**TASK**
Drop all images. Then write out each line below exactly as given.

Saved entries
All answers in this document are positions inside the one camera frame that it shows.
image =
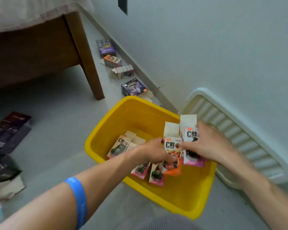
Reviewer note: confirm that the person's right hand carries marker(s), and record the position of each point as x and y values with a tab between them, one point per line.
211	146

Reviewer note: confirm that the person's left hand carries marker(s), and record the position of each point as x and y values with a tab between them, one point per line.
153	152

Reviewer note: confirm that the person's right thumb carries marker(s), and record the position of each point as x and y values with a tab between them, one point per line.
190	146

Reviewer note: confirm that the person's left thumb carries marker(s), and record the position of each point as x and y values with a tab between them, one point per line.
169	158

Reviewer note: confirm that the pink toy box tall flap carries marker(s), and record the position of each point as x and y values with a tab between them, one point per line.
190	135

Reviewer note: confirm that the person's right forearm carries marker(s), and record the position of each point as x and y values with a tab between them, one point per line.
261	191

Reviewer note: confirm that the person's left forearm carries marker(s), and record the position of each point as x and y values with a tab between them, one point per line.
62	196

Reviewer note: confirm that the yellow plastic bin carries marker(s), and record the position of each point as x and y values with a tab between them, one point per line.
182	191

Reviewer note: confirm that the white ribbed plastic lid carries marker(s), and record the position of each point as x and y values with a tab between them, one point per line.
242	141

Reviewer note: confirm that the pink green toy box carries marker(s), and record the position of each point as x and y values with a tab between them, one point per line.
117	147

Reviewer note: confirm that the person's grey clothing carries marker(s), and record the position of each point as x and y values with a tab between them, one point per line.
169	223

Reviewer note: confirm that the dark purple toy box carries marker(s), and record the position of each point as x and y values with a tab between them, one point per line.
134	88

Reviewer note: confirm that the white pink toy box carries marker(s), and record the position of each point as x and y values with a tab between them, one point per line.
123	71

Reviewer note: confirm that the blue wristband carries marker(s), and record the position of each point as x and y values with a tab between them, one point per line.
78	198

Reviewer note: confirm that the orange white toy box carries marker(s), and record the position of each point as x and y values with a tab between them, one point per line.
112	61

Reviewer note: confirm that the dark printed leaflet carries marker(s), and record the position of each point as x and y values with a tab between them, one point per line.
8	131

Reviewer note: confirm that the beige cardboard piece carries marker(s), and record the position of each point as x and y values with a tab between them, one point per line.
7	190

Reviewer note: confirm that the black plastic bag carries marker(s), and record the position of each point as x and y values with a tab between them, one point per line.
2	167

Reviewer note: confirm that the pale pink bedsheet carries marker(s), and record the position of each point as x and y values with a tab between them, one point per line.
21	10

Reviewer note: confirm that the dark wall fixture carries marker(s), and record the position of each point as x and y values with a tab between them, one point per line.
122	4

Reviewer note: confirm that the wooden bed frame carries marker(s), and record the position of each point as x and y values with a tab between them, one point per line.
43	52

**WRITTEN SOLUTION**
All answers in this document are positions inside the one camera frame that it shows.
image =
Reviewer note: confirm that the person's right hand carries marker(s), and record the position of each point as x and y values with a tab between them, one point per line.
211	146

Reviewer note: confirm that the person's left hand carries marker(s), and record the position of each point as x and y values with a tab between them, one point per line.
153	152

Reviewer note: confirm that the person's right thumb carries marker(s), and record the position of each point as x and y values with a tab between them, one point per line.
190	146

Reviewer note: confirm that the person's left thumb carries marker(s), and record the position of each point as x and y values with a tab between them, one point per line.
169	158

Reviewer note: confirm that the pink toy box tall flap carries marker(s), and record the position of each point as x and y values with a tab between them, one point per line.
190	135

Reviewer note: confirm that the person's right forearm carries marker(s), and record the position of each point as x and y values with a tab between them, one point per line.
261	191

Reviewer note: confirm that the person's left forearm carries marker(s), and record the position of each point as x and y values with a tab between them, one point per line.
62	196

Reviewer note: confirm that the yellow plastic bin carries marker(s), and record the position of each point as x and y values with a tab between them, one point per line.
182	191

Reviewer note: confirm that the white ribbed plastic lid carries marker(s), and record the position of each point as x and y values with a tab between them, one point per line.
242	141

Reviewer note: confirm that the pink green toy box carries marker(s), and record the position of each point as x and y values with a tab between them, one point per line.
117	147

Reviewer note: confirm that the person's grey clothing carries marker(s), and record the position of each point as x and y values with a tab between them, one point per line.
169	223

Reviewer note: confirm that the dark purple toy box carries marker(s), and record the position of each point as x and y values with a tab between them, one point per line.
134	88

Reviewer note: confirm that the white pink toy box carries marker(s), and record the position of each point as x and y values with a tab between them, one point per line.
123	71

Reviewer note: confirm that the blue wristband carries marker(s), and record the position of each point as x and y values with a tab between them, one point per line.
78	198

Reviewer note: confirm that the orange white toy box carries marker(s), and record the position of each point as x and y values with a tab between them, one point per line.
112	61

Reviewer note: confirm that the dark printed leaflet carries marker(s), and record the position of each point as x and y values with a tab between them, one point per line.
8	131

Reviewer note: confirm that the beige cardboard piece carries marker(s), and record the position of each point as x and y values with a tab between them, one point per line.
7	190

Reviewer note: confirm that the black plastic bag carries marker(s), and record the position of each point as x and y values with a tab between them, one point per line.
2	167

Reviewer note: confirm that the pale pink bedsheet carries marker(s), and record the position of each point as x and y values with a tab between them, one point per line.
21	10

Reviewer note: confirm that the dark wall fixture carries marker(s), and record the position of each point as x and y values with a tab between them, one point per line.
122	4

Reviewer note: confirm that the wooden bed frame carries marker(s), and record the position of each point as x and y values with a tab between them, one point per line.
43	52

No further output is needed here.